In the listing below, find the line containing "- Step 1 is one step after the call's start" and the line containing "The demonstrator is". Repeat exactly those two lines and every line between them.

EXERCISE DATA -
□ □ □ □ □

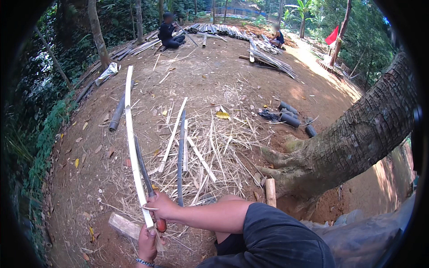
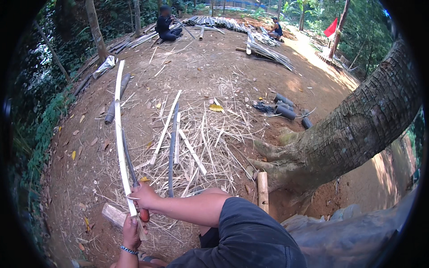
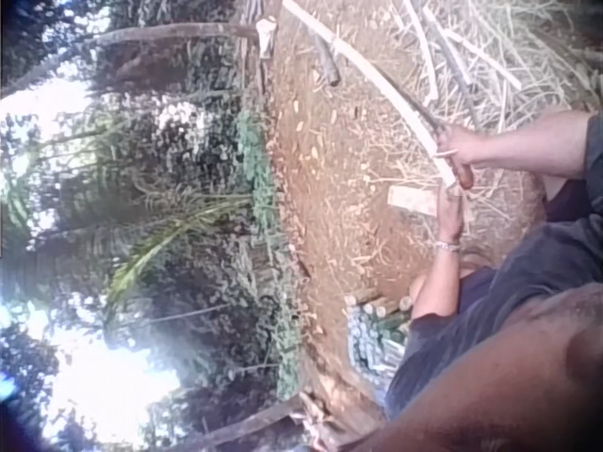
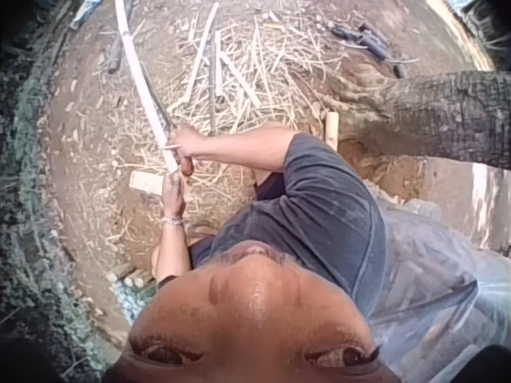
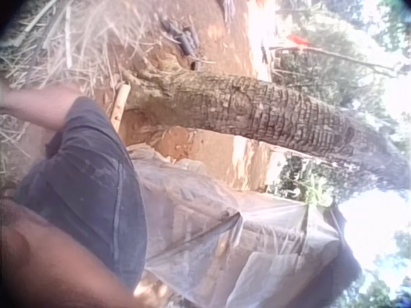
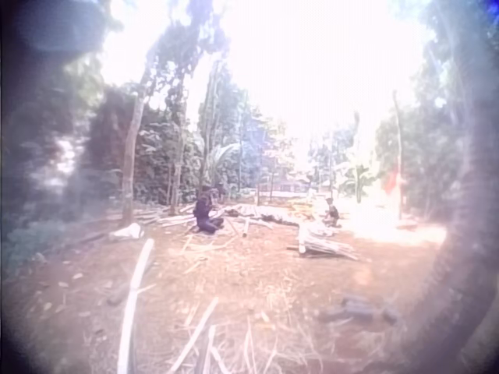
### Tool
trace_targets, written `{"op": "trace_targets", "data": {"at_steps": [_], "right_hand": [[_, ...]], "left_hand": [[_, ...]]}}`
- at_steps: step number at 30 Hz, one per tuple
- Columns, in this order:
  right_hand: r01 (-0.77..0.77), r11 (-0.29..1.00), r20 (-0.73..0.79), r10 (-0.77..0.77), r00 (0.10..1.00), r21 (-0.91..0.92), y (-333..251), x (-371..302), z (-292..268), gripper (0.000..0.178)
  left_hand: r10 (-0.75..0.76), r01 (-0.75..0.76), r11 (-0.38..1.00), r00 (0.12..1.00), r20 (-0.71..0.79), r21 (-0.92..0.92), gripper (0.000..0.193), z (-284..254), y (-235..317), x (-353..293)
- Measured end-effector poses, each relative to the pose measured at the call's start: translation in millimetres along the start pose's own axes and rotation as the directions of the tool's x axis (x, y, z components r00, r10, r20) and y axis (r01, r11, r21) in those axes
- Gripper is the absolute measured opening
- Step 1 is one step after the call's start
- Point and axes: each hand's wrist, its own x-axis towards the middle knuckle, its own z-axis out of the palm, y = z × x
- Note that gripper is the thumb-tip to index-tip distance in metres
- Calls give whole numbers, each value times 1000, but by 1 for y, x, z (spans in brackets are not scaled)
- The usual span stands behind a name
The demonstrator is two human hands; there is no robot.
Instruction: The person shaves a long bamboo strip with a machete while holding it against a wooden block, working in an outdoor manufacturing area.
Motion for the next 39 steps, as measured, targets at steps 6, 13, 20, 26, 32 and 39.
{"op": "trace_targets", "data": {"at_steps": [6,13,20,26,32,39], "right_hand": [[55,964,-54,-72,996,-261,12,12,-6,22],[-90,990,-41,86,995,-111,4,17,-17,14],[-94,986,-9,94,996,-140,-8,11,-12,20],[-104,984,3,105,994,-146,-15,8,-10,27],[-114,986,-3,114,993,-121,-22,2,-7,27],[-118,972,5,121,993,-203,-8,11,-9,18]], "left_hand": [[10,39,969,981,-196,244,28,-10,-5,7],[-326,242,911,919,-223,-335,17,-9,11,-3],[-363,268,886,908,-208,-379,25,-24,6,-4],[-171,192,981,936,-307,39,25,-6,-2,-12],[-81,121,986,949,-306,113,26,-4,6,-15],[-410,350,899,883,-227,-263,19,-13,1,-14]]}}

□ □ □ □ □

TASK ANSWER -
- Step 1 is one step after the call's start
- Point and axes: each hand's wrist, its own x-axis towards the middle knuckle, its own z-axis out of the palm, y = z × x
- Note that gripper is the thumb-tip to index-tip distance in metres
- Calls give whole numbers, each value times 1000, but by 1 for y, x, z (spans in brackets are not scaled)
- The usual span stands behind a name
The demonstrator is two human hands; there is no robot.

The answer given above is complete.